Oil tanker rates soar as Iran threatens to close the Strait of Hormuz
The Middle East's oil tanker rates have reached an unprecedented high, driven by the escalating tensions between the U.S. and Iran. This crisis has disrupted shipping routes through the Strait of Hormuz, a critical waterway for global oil trade.
The benchmark freight rate for Very Large Crude Carriers (VLCCs) has skyrocketed to $423,736 per day, a staggering 94% increase from the previous day. This surge in rates is attributed to the heightened risk of conflict and the potential closure of the Strait of Hormuz, which handles approximately one-third of seaborne crude oil trade, 19% of global liquefied natural gas (LNG) flows, and 14% of refined products trade.
The situation has prompted leading maritime insurers to cancel war risk coverage for vessels operating in the Middle East, citing multiple incidents and increased threat levels around the Strait of Hormuz. This decision has further exacerbated the challenges faced by shipowners and oil producers in the region.

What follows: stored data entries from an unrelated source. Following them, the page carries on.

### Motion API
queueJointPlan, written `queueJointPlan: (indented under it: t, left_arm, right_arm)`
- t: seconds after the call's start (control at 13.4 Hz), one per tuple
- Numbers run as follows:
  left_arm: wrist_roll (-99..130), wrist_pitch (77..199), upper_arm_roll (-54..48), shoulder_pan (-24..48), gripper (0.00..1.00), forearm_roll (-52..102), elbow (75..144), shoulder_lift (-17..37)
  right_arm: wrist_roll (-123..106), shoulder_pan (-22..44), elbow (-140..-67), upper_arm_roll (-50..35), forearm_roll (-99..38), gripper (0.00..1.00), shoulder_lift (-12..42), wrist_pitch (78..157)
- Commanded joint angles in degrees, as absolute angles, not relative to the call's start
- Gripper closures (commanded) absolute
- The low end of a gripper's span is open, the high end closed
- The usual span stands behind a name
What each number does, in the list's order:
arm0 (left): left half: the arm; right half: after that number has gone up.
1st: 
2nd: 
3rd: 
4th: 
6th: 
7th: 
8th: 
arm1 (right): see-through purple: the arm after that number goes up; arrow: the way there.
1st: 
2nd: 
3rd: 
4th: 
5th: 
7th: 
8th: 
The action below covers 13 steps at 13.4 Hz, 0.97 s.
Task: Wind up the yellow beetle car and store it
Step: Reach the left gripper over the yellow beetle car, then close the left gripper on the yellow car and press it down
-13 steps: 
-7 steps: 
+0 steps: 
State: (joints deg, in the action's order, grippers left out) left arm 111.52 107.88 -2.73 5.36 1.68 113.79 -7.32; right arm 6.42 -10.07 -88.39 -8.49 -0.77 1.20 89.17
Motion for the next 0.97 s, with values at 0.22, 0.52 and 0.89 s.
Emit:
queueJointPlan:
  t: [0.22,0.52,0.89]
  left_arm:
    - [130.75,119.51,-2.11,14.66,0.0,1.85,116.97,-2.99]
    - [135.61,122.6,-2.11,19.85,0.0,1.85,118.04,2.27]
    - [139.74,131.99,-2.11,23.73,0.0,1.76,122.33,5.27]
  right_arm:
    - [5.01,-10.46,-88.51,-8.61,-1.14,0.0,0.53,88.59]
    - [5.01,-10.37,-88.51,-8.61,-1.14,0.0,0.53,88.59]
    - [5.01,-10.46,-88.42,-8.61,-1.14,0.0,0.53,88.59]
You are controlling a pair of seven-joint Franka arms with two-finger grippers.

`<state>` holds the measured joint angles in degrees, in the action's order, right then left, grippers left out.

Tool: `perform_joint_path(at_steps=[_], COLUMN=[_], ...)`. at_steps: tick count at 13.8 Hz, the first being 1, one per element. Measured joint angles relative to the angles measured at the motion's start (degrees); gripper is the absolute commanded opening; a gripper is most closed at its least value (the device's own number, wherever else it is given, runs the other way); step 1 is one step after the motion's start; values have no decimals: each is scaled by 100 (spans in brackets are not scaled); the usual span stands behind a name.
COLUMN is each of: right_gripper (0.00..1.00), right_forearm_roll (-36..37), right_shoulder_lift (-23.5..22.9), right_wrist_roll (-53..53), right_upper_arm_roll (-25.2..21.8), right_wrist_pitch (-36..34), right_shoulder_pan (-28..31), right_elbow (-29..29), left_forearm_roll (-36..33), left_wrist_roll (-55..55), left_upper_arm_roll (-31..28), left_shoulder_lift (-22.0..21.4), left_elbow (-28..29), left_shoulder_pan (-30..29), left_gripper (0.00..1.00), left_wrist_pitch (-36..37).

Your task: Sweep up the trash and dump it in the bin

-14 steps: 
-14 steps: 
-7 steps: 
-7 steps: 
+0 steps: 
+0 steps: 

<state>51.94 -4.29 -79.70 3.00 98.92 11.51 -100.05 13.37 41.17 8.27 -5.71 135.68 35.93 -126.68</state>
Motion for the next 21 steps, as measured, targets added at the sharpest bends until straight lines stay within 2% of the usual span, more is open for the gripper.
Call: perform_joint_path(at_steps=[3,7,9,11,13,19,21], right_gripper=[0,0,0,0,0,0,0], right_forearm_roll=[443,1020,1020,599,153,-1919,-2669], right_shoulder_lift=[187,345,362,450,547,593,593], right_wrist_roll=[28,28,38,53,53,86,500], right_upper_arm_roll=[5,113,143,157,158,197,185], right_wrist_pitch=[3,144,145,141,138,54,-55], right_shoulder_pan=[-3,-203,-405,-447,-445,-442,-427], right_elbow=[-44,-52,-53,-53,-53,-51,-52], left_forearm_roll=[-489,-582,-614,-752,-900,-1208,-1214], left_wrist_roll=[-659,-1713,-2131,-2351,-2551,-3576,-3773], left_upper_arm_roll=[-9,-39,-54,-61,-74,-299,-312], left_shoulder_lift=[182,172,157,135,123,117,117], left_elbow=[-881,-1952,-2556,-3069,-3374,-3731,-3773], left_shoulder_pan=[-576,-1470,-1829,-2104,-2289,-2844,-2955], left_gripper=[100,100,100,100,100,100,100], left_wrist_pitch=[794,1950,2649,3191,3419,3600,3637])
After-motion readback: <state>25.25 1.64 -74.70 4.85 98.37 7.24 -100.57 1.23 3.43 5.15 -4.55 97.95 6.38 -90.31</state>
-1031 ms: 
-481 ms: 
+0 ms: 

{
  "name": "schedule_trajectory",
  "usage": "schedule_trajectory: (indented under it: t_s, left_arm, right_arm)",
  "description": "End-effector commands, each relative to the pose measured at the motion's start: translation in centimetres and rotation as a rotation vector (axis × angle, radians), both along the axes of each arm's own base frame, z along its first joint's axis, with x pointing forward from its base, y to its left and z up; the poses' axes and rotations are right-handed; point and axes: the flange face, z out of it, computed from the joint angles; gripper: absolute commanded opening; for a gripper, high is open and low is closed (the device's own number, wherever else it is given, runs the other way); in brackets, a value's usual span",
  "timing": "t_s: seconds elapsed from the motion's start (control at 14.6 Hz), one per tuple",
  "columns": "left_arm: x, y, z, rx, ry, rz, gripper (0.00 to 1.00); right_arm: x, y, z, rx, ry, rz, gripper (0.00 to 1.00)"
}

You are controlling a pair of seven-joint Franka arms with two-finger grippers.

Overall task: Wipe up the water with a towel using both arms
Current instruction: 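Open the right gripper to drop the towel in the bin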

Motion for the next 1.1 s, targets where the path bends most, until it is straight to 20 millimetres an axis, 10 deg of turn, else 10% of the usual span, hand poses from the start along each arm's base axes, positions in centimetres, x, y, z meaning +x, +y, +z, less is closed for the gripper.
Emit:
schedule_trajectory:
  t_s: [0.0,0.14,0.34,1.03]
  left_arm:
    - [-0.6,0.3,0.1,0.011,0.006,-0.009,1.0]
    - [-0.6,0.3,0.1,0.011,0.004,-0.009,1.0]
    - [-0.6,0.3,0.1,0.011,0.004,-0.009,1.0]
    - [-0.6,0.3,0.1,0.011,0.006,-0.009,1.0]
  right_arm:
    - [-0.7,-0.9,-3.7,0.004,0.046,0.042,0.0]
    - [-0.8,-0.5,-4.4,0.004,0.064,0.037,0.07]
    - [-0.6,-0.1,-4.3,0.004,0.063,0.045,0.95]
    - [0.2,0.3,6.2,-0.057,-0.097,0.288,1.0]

The conflict's impact extends globally, as evidenced by the struggle to secure dry bulk vessels for transporting rice to West Africa. The high rates are a result of vessel owners' uncertainty about securing cargo from the Persian Gulf area. This uncertainty has led to a ripple effect, affecting global trade and supply chains.
Shipping giants are prioritizing safety by rerouting vessels and suspending special cargo acceptance in affected regions. The Strait of Hormuz's strategic importance and the potential for supply delays underscore the gravity of the situation, mirroring the challenges faced during the Covid era.